I'm building blog-like app with flask (based on Miguel Grinberg Megatutorial) and I'm trying to setup ES indexing that would support autocomplete feature. I'm struggling with setting up indexing correctly.
I started with (working) simple indexing mechanism:
from flask import current_app
def add_to_index(index, model):
if not current_app.elasticsearch:
return
payload = {}
for field in model.__searchable__:
payload[field] = getattr(model, field)
current_app.elasticsearch.index(index=index, id=model.id, body=payload)

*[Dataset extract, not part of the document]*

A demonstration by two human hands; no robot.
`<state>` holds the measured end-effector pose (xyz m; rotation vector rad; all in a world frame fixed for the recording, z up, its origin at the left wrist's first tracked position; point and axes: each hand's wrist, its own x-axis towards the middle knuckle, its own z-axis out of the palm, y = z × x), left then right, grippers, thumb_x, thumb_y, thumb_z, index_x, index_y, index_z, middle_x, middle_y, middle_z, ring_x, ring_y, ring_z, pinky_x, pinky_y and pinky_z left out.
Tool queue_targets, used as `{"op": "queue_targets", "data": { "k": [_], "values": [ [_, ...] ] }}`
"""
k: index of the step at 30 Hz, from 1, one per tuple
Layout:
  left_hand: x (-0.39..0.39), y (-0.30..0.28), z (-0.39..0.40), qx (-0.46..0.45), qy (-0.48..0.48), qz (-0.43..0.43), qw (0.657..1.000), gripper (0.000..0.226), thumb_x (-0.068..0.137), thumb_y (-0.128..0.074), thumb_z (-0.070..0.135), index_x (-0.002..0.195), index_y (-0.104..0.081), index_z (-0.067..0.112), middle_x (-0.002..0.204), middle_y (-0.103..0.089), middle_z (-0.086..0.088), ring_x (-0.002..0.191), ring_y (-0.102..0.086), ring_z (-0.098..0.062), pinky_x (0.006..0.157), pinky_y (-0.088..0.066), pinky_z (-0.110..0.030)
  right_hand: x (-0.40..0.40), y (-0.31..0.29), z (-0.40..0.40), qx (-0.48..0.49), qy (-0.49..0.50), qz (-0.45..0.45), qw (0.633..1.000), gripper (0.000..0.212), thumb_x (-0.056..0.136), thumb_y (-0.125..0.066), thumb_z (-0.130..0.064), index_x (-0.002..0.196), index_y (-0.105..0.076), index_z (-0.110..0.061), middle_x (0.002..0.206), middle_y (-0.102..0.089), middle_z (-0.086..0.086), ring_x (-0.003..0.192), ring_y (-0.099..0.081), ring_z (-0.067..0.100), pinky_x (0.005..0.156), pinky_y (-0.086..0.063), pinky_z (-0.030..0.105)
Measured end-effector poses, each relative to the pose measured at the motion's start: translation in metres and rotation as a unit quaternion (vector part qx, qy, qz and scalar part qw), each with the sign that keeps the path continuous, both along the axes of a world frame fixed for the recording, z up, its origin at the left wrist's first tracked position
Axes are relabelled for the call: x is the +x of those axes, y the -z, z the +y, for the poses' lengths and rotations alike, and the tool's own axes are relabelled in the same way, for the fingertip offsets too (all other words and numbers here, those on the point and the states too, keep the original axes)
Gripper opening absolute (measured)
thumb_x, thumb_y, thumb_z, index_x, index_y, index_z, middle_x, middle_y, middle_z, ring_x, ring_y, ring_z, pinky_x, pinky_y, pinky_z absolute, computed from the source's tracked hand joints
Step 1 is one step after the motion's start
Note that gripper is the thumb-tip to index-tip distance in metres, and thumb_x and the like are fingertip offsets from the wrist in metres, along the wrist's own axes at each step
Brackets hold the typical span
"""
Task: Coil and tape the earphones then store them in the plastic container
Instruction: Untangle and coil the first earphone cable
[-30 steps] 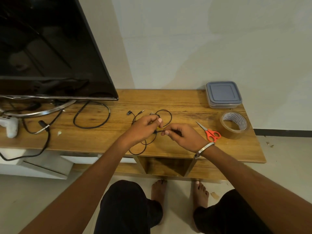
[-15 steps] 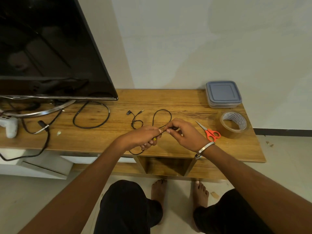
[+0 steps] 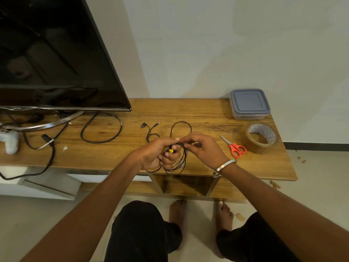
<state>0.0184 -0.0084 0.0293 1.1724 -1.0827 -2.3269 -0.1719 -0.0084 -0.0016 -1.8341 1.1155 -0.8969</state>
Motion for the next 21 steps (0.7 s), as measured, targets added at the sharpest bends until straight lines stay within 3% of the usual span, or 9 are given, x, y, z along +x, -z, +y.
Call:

and after some fun with Google I found out that my body could look something like that (probably with fewer analyzers, but I'm coping exactly as I found it somewhere, where author claims it works):
{
"settings": {
"index": {
"analysis": {
"filter": {},
"analyzer": {
"keyword_analyzer": {
"filter": [
"lowercase",
"asciifolding",
"trim"
],
"char_filter": [],
"type": "custom",
"tokenizer": "keyword"
},
"edge_ngram_analyzer": {
"filter": [
"lowercase"
],
"tokenizer": "edge_ngram_tokenizer"
},
"edge_ngram_search_analyzer": {
"tokenizer": "lowercase"
}
},
"tokenizer": {
"edge_ngram_tokenizer": {
"type": "edge_ngram",
"min_gram": 2,
"max_gram": 5,
"token_chars": [
"letter"
]
}
}
}
}
},
"mappings": {
field: {
"properties": {
"name": {
"type": "text",
"fields": {
"keywordstring": {
"type": "text",
"analyzer": "keyword_analyzer"
},
"edgengram": {
"type": "text",
"analyzer": "edge_ngram_analyzer",
"search_analyzer": "edge_ngram_search_analyzer"
},
"completion": {
"type": "completion"
}
},
"analyzer": "standard"
}
}
}
}
}
I figured out that I can modify original mechanism to something like:
for field in model.__searchable__:
temp = getattr(model, field)
fields[field] = {"properties": {
"type": "text",
"fields": {
"keywordstring": {
"type": "text",
"analyzer": "keyword_analyzer"
},
"edgengram": {
"type": "text",
"analyzer": "edge_ngram_analyzer",
"search_analyzer": "edge_ngram_search_analyzer"
},
"completion": {
"type": "completion"
}
},
"analyzer": "standard"
}}
payload = {
"settings": {
"index": {
"analysis": {
"filter": {},
"analyzer": {
"keyword_analyzer": {
"filter": [
"lowercase",
"asciifolding",
"trim"
],
"char_filter": [],
"type": "custom",
"tokenizer": "keyword"
},
"edge_ngram_analyzer": {
"filter": [
"lowercase"
],
"tokenizer": "edge_ngram_tokenizer"
},
"edge_ngram_search_analyzer": {
"tokenizer": "lowercase"
}
},
"tokenizer": {
"edge_ngram_tokenizer": {
"type": "edge_ngram",
"min_gram": 2,
"max_gram": 5,
"token_chars": [
"letter"
]
}
}
}
}
},
"mappings": fields
}
but that's where I'm lost. Where do I put actual content (temp=getattr(model, field)) in this document so that whole thing works? I couldn't find any example or relevant part of documentation that would cover updating index with slightly more complex mappings and so on, is this even correct/doable? Every guide I see covers bulk indexing and somehow I fail to make connection.